School enrollment in Montgomery County could jump by about 700 over projections
Strongest growth seen at kindergarten level; nine clusters still exceed 100-percent capacity
By the time official enrollment numbers are tallied in about three weeks, Montgomery County Public Schools could be dealing with one more elementary school's worth of students than officials anticipated.
Roughly 145,000 students passed through the front doors on the first day of school Aug. 30, but the number likely will drop to about 144,000 by the end of the month because of students leaving the system early, according to the school system. The reduced figure still will represent a 2,200-student increase over last year's enrollment, and about 700 more students than planners projected earlier for the 2010-11 school year.
The strongest area of growth in the school system has been in the lower grades, where the county's own mini-baby boom about five years ago is finally beginning to show up in schools, said Bruce Crispell, the director of long-range planning for county's public schools. The mini-boom has been larger than expected, and since the county implemented full-day kindergarten systemwide in 2006, the number of kindergarten students also has grown steadily, Crispell said.
Of the 700 students who make up the difference between the projection, which was made in October 2009, and the estimated final number, about 300 are at the kindergarten level, Crispell said.
The earlier estimate of student enrollment stood at 143,309, up from the 141,777 who attended last year. The system has 200 schools.
Projections made in 2008 for the 2009-10 school year underestimated enrollment by about 1,300 students.
"We have this continuing space crunch, mostly at elementary schools," Crispell said. "It definitely will add more challenges for adding capacity at elementary schools."
About 90 percent of the portable units used by the school system 376 out of 415 are at elementary schools. The number of portables this year actually represents a slight decline from the 437 used last year.
"We get new schools that have portables after only a year or two," said Steve Augustino, the capital improvement program chairman for the Montgomery County Council of Parent-Teacher Associations, which has formed a committee to try to understand how the school system projects enrollment.
Seven hundred students represents less than 1 percent of the overall school population, Augustino noted, but when the growth concentrates in a few areas the results can be acute.
The increase in young students in the school system is concentrated in downcounty schools, with the spike in the Bethesda-Chevy Chase and Walter Johnson school clusters particularly pronounced. The Clarksburg cluster comes in third in terms of elementary school student growth.
The Bethesda-Chevy Chase cluster lifted its residential building moratorium in January because of approved capital improvement projects over a six-year period at Westbrook, Somerset and Rock Creek elementary schools. Before those improvements were approved, planners were projecting enrollment in the Bethesda-Chevy Chase cluster to be at 137 percent capacity in 2014-15.
But nine school clusters have at least 105-percent student capacity at the elementary school level, requiring developers to pay a "facilities" fee to support elementary school infrastructure when they build.
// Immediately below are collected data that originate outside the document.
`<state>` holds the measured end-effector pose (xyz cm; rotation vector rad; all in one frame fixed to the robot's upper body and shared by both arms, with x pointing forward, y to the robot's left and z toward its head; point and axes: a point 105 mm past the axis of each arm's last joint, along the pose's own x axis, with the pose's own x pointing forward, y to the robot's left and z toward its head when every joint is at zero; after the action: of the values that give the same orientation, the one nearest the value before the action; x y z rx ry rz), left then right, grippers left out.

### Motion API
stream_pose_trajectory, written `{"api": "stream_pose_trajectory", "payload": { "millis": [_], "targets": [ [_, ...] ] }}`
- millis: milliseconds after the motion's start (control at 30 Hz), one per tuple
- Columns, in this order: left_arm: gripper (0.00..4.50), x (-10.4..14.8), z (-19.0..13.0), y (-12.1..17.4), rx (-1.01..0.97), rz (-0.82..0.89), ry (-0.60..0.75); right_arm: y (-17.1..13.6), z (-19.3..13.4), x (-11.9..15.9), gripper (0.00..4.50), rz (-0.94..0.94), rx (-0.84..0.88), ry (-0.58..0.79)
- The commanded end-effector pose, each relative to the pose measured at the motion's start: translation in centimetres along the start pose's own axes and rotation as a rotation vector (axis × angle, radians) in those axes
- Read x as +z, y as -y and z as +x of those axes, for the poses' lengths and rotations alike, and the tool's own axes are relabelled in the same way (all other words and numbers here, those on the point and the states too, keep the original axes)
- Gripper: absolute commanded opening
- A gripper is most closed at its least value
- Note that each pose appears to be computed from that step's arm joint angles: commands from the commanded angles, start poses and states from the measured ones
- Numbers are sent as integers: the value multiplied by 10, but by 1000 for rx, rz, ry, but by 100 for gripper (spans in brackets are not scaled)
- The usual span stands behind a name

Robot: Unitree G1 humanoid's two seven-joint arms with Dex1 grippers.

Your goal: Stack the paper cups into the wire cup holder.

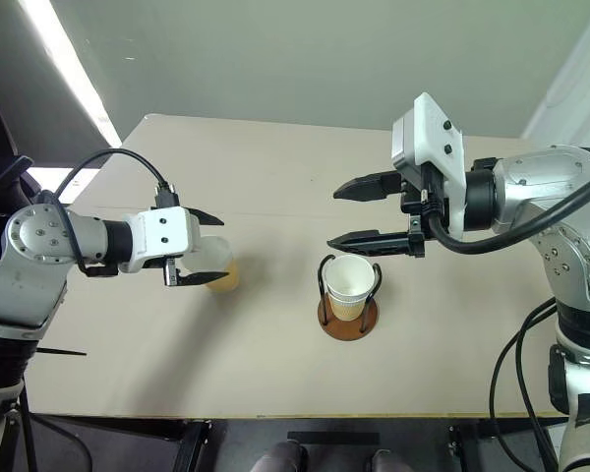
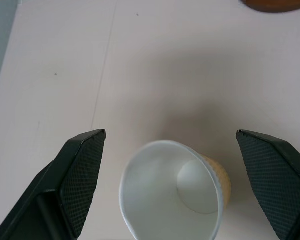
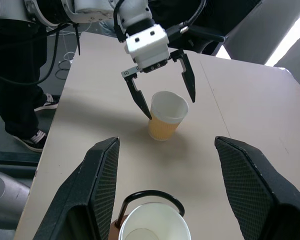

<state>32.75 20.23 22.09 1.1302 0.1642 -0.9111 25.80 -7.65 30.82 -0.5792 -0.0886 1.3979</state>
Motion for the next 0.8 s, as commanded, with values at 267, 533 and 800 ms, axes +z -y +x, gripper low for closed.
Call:
{"api": "stream_pose_trajectory", "payload": {
  "millis": [267, 533, 800],
  "targets": [
    [450, -24, 2, -1, 26, 82, -120, 1, -9, 9, 304, -39, -34, 4],
    [450, -36, 11, 8, -8, 70, -132, 2, -10, 8, 304, -36, -36, -3],
    [362, -35, 23, 18, -72, 53, -101, 3, -11, 7, 308, -31, -43, -9]
  ]
}}
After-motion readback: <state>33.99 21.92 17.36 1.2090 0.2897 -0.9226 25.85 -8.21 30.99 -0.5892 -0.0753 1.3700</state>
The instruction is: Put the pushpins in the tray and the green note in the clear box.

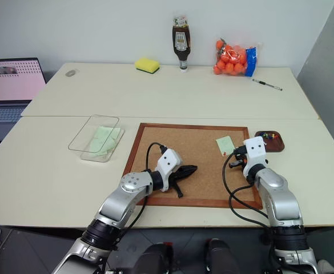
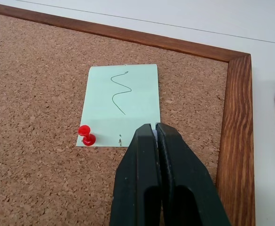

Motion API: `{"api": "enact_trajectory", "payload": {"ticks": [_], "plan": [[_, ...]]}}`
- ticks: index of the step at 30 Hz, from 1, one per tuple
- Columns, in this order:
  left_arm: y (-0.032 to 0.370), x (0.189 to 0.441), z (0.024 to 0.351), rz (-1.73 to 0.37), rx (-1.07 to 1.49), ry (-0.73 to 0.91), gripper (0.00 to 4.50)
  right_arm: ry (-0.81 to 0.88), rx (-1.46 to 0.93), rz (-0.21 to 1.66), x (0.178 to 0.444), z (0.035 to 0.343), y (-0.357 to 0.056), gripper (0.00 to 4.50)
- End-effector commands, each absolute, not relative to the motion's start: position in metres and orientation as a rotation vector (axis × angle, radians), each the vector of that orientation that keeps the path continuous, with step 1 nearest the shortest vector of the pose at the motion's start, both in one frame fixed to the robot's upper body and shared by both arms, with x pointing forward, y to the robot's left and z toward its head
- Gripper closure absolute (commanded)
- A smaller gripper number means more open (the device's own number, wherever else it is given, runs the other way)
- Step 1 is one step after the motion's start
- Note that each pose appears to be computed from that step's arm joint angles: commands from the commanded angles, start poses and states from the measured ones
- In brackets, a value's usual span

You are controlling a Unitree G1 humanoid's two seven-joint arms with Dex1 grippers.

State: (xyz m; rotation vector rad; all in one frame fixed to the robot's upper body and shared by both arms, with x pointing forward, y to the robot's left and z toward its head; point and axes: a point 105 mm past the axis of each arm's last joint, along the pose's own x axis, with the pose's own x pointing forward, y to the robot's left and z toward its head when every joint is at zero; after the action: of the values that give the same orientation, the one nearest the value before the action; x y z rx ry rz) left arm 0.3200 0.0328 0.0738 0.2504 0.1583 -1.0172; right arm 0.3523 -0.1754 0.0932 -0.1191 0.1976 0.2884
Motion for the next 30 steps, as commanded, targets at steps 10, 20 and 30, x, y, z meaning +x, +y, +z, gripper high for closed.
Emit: {"api": "enact_trajectory", "payload": {"ticks": [10, 20, 30], "plan": [[0.033, 0.315, 0.063, -1.027, 0.268, 0.203, 4.50, 0.015, -0.096, 0.291, 0.343, 0.138, -0.171, 4.48], [0.034, 0.314, 0.060, -1.031, 0.276, 0.208, 4.50, -0.018, -0.155, 0.182, 0.343, 0.155, -0.202, 4.48], [0.032, 0.312, 0.058, -1.040, 0.276, 0.210, 4.50, 0.058, -0.258, -0.109, 0.366, 0.148, -0.272, 4.48]]}}
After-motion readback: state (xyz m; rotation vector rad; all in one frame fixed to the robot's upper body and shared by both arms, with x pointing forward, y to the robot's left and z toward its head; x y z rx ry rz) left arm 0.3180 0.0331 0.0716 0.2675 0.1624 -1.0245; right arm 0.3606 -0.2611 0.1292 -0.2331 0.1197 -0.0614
The nine clusters are Bethesda-Chevy Chase, Walter Johnson, Richard Montgomery, Northwest, Northwood, Paint Branch, Rockville, Thomas Wootton and Quince Orchard.
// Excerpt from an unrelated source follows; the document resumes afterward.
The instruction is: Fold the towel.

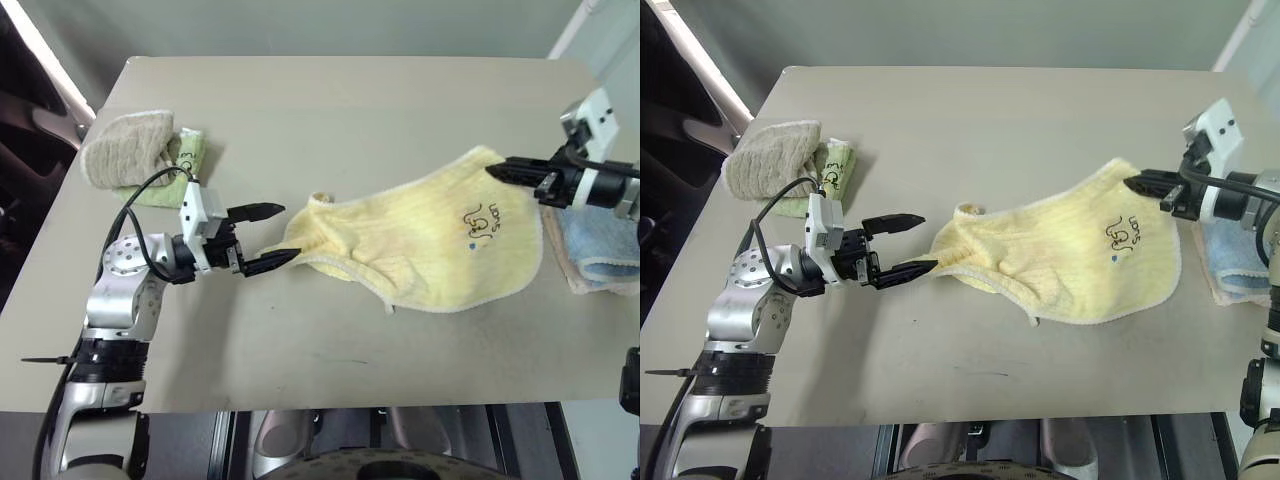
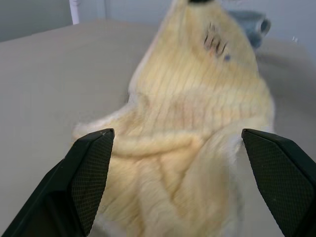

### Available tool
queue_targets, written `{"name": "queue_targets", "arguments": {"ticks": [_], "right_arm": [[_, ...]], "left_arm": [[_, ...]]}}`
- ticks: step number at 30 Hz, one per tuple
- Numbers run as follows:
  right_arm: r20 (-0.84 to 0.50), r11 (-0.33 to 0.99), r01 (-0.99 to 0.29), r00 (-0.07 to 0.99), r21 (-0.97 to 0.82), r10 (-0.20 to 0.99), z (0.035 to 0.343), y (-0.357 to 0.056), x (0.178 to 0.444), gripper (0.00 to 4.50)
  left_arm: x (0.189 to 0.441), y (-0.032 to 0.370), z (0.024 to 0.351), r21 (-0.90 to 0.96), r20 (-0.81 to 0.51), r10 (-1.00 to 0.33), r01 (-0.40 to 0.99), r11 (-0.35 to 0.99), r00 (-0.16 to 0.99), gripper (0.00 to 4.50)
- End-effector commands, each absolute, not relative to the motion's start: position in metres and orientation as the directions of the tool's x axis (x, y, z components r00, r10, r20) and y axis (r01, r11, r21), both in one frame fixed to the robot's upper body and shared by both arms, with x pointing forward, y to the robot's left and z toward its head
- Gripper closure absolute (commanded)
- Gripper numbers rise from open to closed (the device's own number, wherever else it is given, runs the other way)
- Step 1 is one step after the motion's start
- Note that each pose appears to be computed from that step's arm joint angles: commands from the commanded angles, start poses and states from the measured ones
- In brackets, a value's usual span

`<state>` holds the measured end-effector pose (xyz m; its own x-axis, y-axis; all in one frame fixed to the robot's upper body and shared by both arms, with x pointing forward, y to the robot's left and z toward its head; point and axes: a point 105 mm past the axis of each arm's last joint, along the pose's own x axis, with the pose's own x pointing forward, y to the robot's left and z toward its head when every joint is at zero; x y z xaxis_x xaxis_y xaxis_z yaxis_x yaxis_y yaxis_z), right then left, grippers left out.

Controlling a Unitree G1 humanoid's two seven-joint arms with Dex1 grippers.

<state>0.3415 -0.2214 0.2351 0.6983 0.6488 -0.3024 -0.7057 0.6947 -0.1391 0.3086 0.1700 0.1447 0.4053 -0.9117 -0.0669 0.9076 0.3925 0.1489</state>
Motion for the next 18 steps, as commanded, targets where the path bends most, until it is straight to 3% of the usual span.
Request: {"name": "queue_targets", "arguments": {"ticks": [1, 2, 7, 18], "right_arm": [[-0.224, 0.692, -0.685, 0.728, -0.228, 0.647, 0.269, -0.218, 0.335, 4.45], [-0.222, 0.692, -0.684, 0.73, -0.232, 0.647, 0.271, -0.217, 0.334, 4.45], [-0.1, 0.674, -0.624, 0.759, -0.395, 0.644, 0.334, -0.214, 0.324, 4.45], [0.102, 0.621, -0.546, 0.699, -0.562, 0.707, 0.415, -0.196, 0.294, 4.45]], "left_arm": [[0.313, 0.171, 0.146, 0.19, -0.063, -0.916, 0.906, 0.378, 0.395, 0.0], [0.313, 0.171, 0.146, 0.192, -0.064, -0.917, 0.906, 0.376, 0.394, 0.0], [0.316, 0.167, 0.139, 0.171, -0.062, -0.922, 0.914, 0.368, 0.382, 0.0], [0.329, 0.162, 0.133, 0.174, -0.041, -0.921, 0.911, 0.375, 0.387, 0.0]]}}
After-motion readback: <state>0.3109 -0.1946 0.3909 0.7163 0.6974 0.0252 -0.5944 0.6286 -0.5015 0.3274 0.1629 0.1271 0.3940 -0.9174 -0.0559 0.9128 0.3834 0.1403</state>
Rockville municipal government also has imposed its own growth test for schools, meaning several development areas are closed, including most of the section served by the Richard Montgomery cluster, Crispell said.
The projected drop in student enrollment from Aug. 30 to the end of September is about average, Crispell noted. Every year, anywhere from 1,000 to 1,200 kids who show up on the first day of school aren't still enrolled in a month's time, he said.
Despite the perception by planners that apartments bring relatively few students into the school system, the opposite has proved to be true, said Therese Salus, the area vice president for Walt Whitman, Walter Johnson, Bethesda-Chevy Chase and Wheaton for the Montgomery County Council of Parent-Teacher Associations.
"Apartments do produce students. And that's where we're getting a lot of students," Salus said.
The Board of Education eventually must decide if it wants "mega schools" with large student populations or a higher number of smaller schools, Salus said. One solution to the elementary school problem, she said, would be to spread out growth evenly across schools as much as possible.
Any new schools that are built, she added, should follow the example of Somerset Elementary School, which had a third floor built when the school was modernized in 2005 to allow for four additional classrooms in case the student population expanded.
For the 2011-16 Capital Improvements Program, a total of $1.38 billion worth of facilities upgrades and construction has been approved by the Board of Education and the County Council.
"They need to build schools that can accommodate growth easily," Salus said.